By Matthew Vadum
An election integrity group is suing North Dakota to block its law that allows the state to accept and count mail-in ballots so long as they arrive within 13 days after Election Day.
There are reportedly 18 states, plus the District of Columbia, that accept mailed ballots that are delivered after Election Day. Congress created an exception to the law for military and overseas voters, whose mailed-in ballots are counted even if they arrive after Election Day.
If the new federal lawsuit is successful, it could lead to other lawsuits that aim to compel election officials in other states to stop accepting ballots that come in after Election Day.

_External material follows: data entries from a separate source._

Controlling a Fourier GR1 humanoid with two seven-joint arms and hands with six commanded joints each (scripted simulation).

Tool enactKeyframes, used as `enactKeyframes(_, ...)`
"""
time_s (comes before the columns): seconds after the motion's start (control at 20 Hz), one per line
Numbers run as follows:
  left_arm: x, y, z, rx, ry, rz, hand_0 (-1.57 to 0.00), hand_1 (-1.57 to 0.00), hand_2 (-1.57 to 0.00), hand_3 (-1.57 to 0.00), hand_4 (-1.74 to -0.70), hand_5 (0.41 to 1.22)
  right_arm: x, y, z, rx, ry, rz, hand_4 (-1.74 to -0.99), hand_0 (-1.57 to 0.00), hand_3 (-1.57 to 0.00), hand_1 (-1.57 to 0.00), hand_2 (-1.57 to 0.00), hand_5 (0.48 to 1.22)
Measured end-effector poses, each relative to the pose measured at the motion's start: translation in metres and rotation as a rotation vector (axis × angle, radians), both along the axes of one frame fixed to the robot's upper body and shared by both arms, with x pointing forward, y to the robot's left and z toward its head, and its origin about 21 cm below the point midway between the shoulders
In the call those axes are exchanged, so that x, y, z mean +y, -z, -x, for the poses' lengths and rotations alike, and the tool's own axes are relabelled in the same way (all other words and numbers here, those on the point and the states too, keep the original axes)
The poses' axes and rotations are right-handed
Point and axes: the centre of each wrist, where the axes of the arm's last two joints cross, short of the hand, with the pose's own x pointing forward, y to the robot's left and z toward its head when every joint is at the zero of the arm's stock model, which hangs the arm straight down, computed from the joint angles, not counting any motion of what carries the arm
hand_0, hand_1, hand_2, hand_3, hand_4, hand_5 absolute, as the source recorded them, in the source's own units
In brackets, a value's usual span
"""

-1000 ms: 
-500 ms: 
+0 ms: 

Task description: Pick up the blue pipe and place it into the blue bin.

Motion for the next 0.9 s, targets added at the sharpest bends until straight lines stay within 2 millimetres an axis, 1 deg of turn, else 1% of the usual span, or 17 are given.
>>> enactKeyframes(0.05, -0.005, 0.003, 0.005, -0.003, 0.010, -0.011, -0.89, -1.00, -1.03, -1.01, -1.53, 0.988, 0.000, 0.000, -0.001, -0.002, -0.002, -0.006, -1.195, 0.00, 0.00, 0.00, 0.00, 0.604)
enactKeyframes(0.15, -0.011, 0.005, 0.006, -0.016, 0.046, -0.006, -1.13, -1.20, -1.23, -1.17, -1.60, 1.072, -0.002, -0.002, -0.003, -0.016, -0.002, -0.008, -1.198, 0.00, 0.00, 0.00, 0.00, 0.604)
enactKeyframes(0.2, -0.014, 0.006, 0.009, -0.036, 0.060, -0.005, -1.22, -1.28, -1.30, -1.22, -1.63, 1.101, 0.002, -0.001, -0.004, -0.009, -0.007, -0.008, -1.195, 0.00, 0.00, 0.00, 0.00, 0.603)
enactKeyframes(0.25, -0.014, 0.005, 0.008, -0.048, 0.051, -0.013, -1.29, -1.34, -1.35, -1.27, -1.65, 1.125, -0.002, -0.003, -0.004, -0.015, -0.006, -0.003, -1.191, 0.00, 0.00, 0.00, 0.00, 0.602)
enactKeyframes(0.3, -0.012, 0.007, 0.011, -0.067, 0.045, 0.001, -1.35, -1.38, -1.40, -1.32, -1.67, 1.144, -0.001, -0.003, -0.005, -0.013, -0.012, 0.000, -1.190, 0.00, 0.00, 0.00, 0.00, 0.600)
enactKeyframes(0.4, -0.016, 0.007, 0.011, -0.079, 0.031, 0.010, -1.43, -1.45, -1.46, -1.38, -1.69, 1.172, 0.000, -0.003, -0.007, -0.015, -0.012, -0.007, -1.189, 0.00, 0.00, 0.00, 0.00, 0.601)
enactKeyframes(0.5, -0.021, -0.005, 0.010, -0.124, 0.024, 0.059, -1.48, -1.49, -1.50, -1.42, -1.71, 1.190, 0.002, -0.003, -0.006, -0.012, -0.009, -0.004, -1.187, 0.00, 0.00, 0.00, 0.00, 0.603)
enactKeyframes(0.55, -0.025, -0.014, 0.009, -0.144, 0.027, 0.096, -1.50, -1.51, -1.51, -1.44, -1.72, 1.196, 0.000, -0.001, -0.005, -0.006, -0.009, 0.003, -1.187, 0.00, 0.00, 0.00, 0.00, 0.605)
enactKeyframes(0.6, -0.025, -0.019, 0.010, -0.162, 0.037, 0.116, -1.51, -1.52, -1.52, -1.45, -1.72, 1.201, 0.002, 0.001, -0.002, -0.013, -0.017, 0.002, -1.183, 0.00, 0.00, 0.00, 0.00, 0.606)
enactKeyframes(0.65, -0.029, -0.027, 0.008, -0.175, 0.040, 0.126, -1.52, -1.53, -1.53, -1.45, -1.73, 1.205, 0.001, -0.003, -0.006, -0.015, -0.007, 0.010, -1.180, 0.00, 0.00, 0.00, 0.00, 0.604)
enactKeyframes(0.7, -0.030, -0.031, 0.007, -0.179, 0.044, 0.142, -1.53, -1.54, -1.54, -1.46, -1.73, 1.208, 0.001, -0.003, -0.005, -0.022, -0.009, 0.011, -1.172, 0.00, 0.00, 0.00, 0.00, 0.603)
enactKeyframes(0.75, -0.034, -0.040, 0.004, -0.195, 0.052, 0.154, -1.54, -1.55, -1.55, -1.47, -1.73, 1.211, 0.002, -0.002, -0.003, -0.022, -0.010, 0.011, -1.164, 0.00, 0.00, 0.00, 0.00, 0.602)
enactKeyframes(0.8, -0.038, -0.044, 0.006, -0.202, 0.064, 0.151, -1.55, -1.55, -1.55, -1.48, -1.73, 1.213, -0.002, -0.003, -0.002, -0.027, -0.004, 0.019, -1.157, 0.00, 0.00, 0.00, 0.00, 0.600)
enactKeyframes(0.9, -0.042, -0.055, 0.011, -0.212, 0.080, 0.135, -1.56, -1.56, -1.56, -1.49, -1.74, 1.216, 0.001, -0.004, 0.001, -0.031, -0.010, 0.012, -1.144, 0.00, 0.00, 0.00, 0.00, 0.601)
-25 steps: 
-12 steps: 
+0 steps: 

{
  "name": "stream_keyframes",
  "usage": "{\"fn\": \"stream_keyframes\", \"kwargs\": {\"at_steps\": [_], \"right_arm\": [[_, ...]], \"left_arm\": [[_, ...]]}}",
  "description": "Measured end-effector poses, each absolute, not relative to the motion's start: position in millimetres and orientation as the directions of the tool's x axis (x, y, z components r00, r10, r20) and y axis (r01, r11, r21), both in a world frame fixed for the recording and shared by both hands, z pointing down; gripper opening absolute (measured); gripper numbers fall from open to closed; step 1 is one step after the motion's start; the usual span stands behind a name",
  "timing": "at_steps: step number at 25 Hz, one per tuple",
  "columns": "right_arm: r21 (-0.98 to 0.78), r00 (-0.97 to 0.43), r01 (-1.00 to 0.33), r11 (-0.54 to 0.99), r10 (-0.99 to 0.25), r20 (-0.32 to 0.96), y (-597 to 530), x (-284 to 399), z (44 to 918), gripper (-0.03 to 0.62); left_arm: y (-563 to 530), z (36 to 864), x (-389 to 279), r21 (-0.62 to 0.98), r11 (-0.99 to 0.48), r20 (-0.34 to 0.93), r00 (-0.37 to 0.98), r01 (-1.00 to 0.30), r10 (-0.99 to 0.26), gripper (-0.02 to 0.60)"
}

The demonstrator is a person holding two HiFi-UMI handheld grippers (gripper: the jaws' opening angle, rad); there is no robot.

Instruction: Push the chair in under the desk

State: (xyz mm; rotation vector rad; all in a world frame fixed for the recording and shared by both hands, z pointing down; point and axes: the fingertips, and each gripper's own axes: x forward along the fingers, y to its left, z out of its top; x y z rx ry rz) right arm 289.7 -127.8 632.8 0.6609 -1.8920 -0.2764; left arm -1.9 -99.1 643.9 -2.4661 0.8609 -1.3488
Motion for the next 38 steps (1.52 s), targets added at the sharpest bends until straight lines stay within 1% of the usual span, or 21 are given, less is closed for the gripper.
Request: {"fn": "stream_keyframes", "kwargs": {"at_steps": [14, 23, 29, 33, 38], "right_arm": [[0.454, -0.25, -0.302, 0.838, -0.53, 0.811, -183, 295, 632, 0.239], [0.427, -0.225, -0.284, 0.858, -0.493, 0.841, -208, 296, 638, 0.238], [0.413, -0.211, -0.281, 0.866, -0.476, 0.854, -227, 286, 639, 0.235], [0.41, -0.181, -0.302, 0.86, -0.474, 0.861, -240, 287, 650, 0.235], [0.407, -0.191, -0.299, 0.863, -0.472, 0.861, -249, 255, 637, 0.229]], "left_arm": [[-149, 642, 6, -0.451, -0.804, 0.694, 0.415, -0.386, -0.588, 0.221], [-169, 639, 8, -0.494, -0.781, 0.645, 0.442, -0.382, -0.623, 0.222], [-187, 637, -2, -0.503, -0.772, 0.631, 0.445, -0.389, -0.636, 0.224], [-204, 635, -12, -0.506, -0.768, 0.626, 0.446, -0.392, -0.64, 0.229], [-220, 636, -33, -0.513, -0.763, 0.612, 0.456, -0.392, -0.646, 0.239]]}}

Democrats vigorously oppose efforts to curtail mail-in voting but then-President Donald Trump criticized the practice on Sept. 23, 2020.
Mr. Trump said at the time that mail-in “ballots are out of control.”
“You know it. And you know who knows it better than anybody else? The Democrats know it better than anybody else.”
The next day Mr. Trump said that voting by mail was “a whole big scam.”
Election ‘Lawlessness’
Although states run elections within their borders, federal law mandates that there be a single national Election Day, according to the Public Interest Legal Foundation (PILF), the group that filed the lawsuit (pdf) on July 7.
“Election Day has ceased to be a day,” J. Christian Adams, president of PILF, said in a statement. Adams was previously an attorney at the U.S. Department of Justice.
“Instead, we have election month because states accept ballots that arrive days and even weeks after Election Day,” Mr. Adams said. “PILF is fighting to end this lawlessness and restore the ‘day’ in Election Day.”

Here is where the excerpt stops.